Hattingen. . Ein Gehalt ernährt immer seltener den Menschen. Studie macht 9040 Mehrfachbeschäftigte im Ennepe-Ruhr-Kreis aus.
Wer Arbeit hat in diesen Zeiten, ist gut dran. Allerdings ernährt sie längst nicht mehr jeden. Immer mehr Menschen im Ennepe-Ruhr-Kreis brauchen einen Zweit- oder sogar Dritt-Job als zusätzliche Einnahmequelle. Nach einer Untersuchung des Pestel-Instituts in Hannover im Auftrag der Vereinten Dienstleistungsgewerkschaft Verdi und der NGG, Gewerkschaft Nahrung-Genuss-Gaststätten, waren es im vergangenen Jahr in EN mehr als 9540 Multi-Jobber.
Niedriglöhne von fünf Euro
Studienleiter Matthias Günther liegen allerdings keine Hattinger Zahlen vor. Die hat auch Heiner Dürwald, Leiter des Job-Center EN, nicht, „da das Jobcenter keinen unmittelbaren Zugriff auf die Beschäftigtenstatistik hat“. Die Arbeitsagentur Hagen hat ebenfalls nichts Lokales und nur „ältere Geschichten“ bis 2010, doch zeigen sie einen deutlichen Trend, der sich in den letzten Jahren noch verstärkt hat. In den sieben Jahren von 2003 bis 2010 hat sich die Zahl derjenigen, die zusätzlich zur Hauptarbeit einer Nebenbeschäftigung nachgingen, mehr als verdoppelt von 4000 auf 8400. „Der Trend ist eindeutig“, sagt Pressesprecher Ulrich Brauer.
Es gebe Menschen, die sich nur mit Nebenjobs über Wasser halten. Andere üben ihn zusätzlich aus. Insgesamt ist die Zahl zwischen den Jahren 2000 und 2010 gestiegen: von 18.100 auf dann 28.300.

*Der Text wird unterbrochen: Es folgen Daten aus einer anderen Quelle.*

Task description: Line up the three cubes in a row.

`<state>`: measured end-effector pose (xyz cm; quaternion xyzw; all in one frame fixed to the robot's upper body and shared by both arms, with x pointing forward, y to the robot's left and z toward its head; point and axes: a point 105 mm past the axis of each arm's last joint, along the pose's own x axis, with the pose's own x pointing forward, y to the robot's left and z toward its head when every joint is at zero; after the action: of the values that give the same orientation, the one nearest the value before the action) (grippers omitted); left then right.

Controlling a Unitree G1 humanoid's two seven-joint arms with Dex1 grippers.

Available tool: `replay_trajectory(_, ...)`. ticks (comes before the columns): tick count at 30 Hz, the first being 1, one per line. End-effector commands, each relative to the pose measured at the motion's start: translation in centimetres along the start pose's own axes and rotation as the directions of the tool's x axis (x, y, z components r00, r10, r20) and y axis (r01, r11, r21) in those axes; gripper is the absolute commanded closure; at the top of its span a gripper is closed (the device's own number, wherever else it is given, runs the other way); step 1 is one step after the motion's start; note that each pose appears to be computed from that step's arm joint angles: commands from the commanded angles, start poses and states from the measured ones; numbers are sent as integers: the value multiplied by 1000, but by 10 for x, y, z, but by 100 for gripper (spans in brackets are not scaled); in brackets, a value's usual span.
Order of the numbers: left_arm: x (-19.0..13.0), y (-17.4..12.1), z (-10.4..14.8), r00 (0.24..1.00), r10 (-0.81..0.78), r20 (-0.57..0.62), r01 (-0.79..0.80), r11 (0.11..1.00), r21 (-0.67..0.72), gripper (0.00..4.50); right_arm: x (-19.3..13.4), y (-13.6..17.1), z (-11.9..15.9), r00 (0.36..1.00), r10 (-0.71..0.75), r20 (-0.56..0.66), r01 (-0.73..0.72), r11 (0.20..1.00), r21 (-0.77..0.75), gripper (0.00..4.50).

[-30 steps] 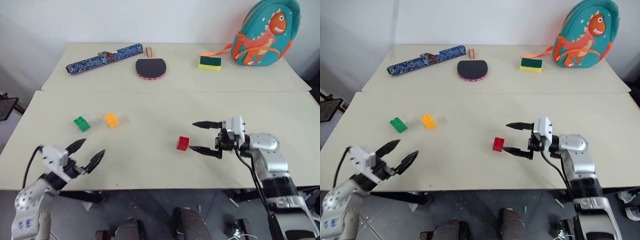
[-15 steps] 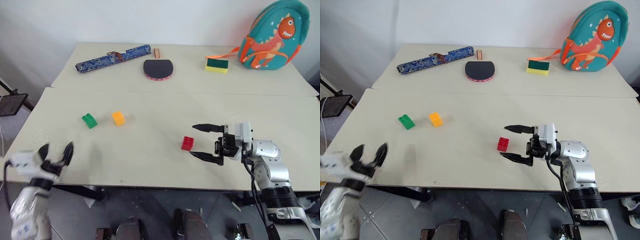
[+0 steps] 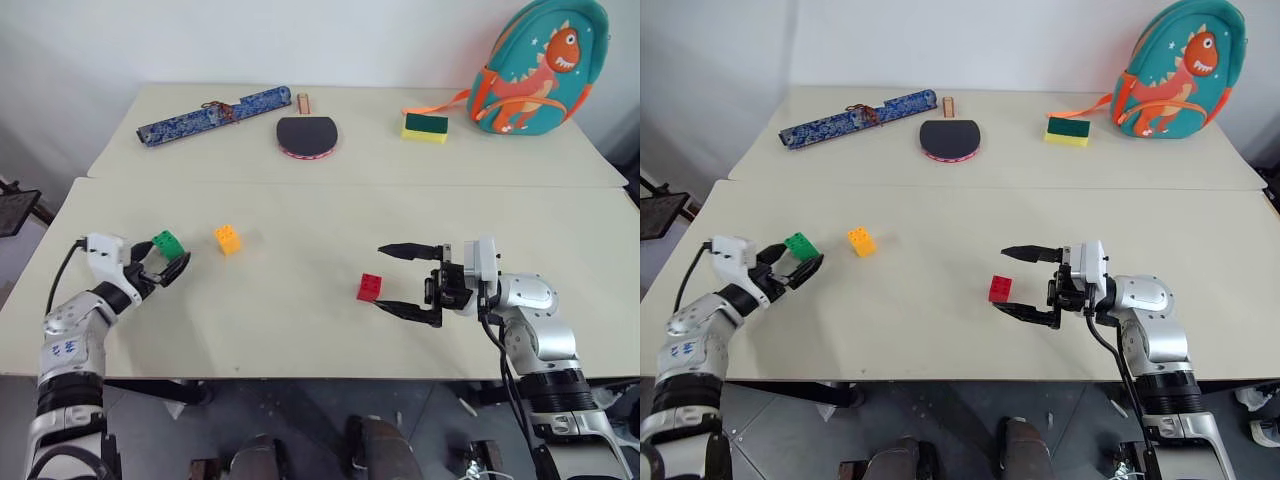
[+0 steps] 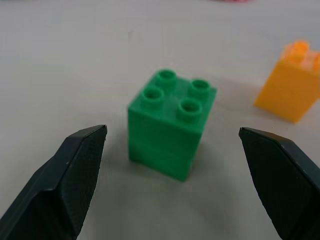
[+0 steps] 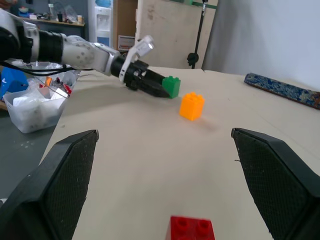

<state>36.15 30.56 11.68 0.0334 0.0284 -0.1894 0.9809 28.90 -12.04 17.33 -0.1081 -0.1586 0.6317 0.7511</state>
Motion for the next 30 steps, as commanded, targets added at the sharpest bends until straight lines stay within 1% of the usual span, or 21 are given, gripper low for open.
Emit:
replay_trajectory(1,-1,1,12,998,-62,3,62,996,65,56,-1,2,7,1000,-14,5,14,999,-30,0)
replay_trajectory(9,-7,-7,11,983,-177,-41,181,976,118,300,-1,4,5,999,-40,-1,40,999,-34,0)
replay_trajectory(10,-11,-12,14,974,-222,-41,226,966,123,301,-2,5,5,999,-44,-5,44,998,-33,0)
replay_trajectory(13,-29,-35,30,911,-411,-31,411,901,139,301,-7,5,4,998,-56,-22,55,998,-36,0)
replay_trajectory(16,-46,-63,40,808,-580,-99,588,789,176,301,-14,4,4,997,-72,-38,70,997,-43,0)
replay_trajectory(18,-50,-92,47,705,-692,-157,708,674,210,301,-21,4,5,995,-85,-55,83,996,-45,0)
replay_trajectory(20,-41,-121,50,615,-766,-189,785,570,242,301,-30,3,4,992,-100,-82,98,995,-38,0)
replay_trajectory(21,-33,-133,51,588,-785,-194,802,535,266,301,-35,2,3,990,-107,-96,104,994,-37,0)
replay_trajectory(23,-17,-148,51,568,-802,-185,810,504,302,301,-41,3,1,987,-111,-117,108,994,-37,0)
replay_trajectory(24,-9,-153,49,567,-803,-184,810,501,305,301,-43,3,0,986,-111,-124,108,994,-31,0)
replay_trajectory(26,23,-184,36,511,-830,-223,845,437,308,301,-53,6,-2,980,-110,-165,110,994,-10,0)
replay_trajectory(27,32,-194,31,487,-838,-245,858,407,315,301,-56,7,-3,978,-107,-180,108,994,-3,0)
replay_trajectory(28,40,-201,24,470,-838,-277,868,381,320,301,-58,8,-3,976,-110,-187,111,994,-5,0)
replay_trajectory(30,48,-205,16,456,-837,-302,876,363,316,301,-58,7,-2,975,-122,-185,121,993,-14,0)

Niedriglöhne macht Regina Sparfeld-Möbus, Geschäftsführerin des Verdi-Bezirks Südwestfalen, für das Phänomen verantwortlich. „Aus der puren Lust an einer 55- oder 60-Stunden-Woche macht das jedenfalls keiner“, sagt sie. Lebenshaltungskosten stiegen. Wohnen, heizen – alles wird teurer. Abhilfe könne nur ein einheitlicher gesetzlicher Mindestlohn schaffen, sind sich Verdi und NGG einig. 8,50 Euro pro Stunde könne nur der Einstieg sein. Denn, so Helge Adolphs, Geschäftsführer der NGG-Region Südwestfalen, reiche das „gerade mal für ein Leben haarscharf über Hartz-IV-Niveau“.

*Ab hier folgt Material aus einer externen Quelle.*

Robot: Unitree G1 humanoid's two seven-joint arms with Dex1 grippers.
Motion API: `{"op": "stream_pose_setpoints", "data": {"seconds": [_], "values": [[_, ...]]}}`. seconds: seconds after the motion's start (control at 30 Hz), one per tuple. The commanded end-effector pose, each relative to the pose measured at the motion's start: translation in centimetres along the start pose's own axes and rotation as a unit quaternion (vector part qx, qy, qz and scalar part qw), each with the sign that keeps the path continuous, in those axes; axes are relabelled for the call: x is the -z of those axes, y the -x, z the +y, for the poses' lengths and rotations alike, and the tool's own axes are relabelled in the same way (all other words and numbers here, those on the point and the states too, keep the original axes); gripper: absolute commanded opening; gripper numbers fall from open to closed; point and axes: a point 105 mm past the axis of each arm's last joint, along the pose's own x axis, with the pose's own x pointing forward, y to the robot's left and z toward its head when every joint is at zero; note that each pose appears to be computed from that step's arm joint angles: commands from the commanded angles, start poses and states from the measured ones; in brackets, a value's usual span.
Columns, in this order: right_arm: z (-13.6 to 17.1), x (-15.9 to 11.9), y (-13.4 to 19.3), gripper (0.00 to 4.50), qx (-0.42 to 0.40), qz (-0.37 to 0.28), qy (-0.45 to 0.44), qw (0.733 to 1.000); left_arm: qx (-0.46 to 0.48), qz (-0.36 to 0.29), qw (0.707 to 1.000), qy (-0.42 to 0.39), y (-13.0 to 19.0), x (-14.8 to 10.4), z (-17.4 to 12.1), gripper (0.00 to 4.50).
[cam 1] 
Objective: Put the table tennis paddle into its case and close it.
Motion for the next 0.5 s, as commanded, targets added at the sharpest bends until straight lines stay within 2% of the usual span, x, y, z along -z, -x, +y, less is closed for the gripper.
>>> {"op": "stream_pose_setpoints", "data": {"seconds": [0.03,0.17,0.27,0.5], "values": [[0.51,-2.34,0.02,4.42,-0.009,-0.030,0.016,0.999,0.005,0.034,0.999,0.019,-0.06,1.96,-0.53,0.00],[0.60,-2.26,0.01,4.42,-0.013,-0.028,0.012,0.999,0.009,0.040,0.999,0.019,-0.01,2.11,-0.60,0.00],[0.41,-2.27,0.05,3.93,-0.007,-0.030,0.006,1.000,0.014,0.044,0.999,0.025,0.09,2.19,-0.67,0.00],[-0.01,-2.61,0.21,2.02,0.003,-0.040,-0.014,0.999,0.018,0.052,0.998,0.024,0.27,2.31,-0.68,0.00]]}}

Die 8,50 Euro kriegt längst nicht jeder. „Löhne von fünf bis sieben Euro sind kein Einzelfall“, erklärt Karsten Braun, stellvertretender Leiter des Verdi-Bezirks Südwestfalen. Es gibt sie nicht nur an der Brötchentheke, sondern überall im Dienstleistungsgewerbe. Auch ohne genaue Zahlen spürt er die Tendenz nach oben deutlich. Durch Leiharbeit, mehr Zeitarbeit, Auslagerung, amerikanische Verhältnisse. Armut im Alter werde steigen.